Rating: Summary: Well written and Researched but . . . Review: Fromkin has done an excellent job researching his topic and he does an even better job of writing. The book is very interesting and well written. I would recommend it to anyone interested in reading on the topic of The Middle East.On the other hand, as the title implies Fromkin tells us that the problem today in the Middle East is based in the West nearly a hundred years ago. He details very well the inept and often corrupt dealings of the colonial powers but he stops there. The problems with the clan fighting etc did not start in the early 20th century nor are they solely to blame by the "Peace to End All Peace". The book is well researched and written better. I recommend it to anyone interested in Middle Easter Affairs especially those who tend to agree with the assumption indicated in the title.

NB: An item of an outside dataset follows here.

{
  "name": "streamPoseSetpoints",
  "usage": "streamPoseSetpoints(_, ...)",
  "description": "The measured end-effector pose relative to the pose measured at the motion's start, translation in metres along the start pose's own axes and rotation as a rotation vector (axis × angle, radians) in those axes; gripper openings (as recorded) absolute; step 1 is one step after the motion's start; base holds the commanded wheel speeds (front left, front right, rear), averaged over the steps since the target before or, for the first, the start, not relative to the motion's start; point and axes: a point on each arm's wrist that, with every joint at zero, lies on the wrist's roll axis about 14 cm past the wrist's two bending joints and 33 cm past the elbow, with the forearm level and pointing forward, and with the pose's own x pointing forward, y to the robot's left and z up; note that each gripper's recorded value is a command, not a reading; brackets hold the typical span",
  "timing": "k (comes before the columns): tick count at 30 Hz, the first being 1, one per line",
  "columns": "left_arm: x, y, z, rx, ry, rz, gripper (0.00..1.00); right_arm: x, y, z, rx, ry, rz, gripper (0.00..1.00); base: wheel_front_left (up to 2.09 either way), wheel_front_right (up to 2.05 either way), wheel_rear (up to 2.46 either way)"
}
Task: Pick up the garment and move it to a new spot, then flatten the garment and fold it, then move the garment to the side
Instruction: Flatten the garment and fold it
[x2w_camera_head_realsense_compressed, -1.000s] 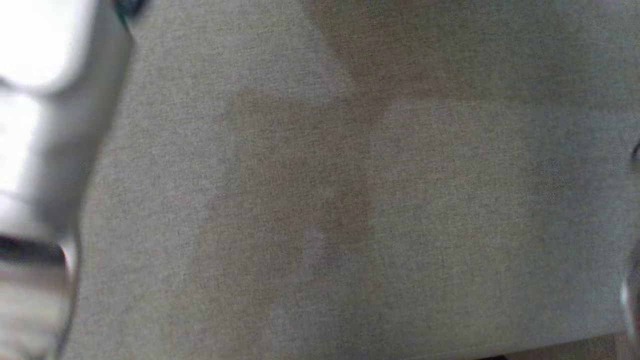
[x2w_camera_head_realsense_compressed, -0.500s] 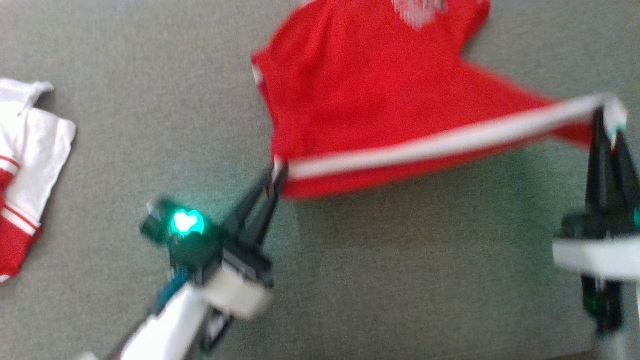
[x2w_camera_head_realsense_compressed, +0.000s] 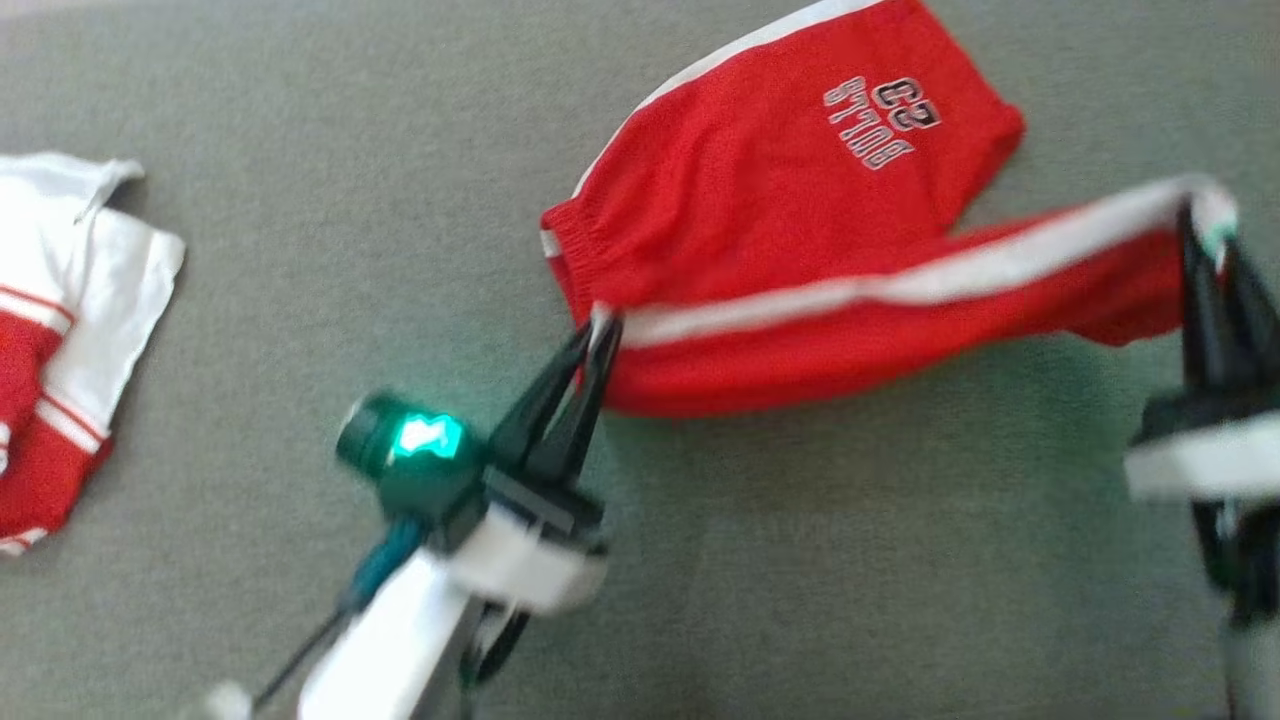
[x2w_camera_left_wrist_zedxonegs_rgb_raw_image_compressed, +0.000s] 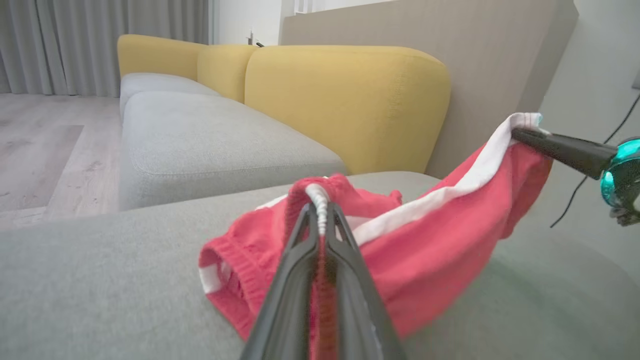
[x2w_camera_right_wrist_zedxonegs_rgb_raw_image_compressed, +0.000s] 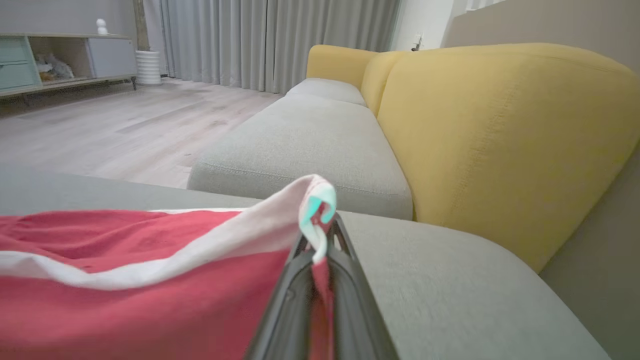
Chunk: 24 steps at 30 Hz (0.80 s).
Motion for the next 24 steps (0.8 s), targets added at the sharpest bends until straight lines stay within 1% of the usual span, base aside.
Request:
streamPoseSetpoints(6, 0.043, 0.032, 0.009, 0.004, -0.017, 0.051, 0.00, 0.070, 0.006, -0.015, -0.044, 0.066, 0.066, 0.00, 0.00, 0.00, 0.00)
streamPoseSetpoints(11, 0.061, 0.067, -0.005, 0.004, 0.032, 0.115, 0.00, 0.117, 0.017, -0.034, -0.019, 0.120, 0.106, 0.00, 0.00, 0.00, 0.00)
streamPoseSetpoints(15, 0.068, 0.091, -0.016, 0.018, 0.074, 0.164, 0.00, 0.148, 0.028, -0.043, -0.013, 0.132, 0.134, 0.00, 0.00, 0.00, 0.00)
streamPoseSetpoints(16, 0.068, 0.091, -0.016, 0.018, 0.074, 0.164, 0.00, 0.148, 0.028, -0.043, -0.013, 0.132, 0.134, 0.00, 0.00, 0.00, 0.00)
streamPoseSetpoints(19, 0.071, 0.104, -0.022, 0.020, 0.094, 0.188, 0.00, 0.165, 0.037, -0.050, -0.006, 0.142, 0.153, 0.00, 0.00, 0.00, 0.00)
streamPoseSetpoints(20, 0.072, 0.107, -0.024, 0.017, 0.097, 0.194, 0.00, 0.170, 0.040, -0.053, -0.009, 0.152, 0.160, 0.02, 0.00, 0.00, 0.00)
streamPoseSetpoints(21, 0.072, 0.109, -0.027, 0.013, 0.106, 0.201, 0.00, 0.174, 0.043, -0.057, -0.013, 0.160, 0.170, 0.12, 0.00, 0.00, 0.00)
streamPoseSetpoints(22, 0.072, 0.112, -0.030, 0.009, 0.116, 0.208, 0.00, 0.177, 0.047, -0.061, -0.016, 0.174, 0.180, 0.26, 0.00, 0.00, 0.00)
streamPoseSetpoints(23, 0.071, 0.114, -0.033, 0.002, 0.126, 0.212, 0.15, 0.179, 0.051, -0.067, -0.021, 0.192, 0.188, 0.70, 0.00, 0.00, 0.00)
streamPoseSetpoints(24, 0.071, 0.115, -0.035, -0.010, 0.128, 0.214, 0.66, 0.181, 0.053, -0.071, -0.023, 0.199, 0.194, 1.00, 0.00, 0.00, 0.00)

Rating: Summary: Excellent Reality Check for the 21st Century Review: A facinating look at how good intentions go awry. After the collapse of the Ottoman Empire in 1918, Europe (mainly Britian and France) decide to break the non-Turkish part of that empire (known as "Arabia") into several states. They tried to mold them along the lines of western goverments in the hope that would bring the area into the 20th Century. It didn't work out well and Fromkin does an excellent job of explaining why. This book is highly recommended for these uncertain times (written on the eve of a possible was with Iraq - March 2003).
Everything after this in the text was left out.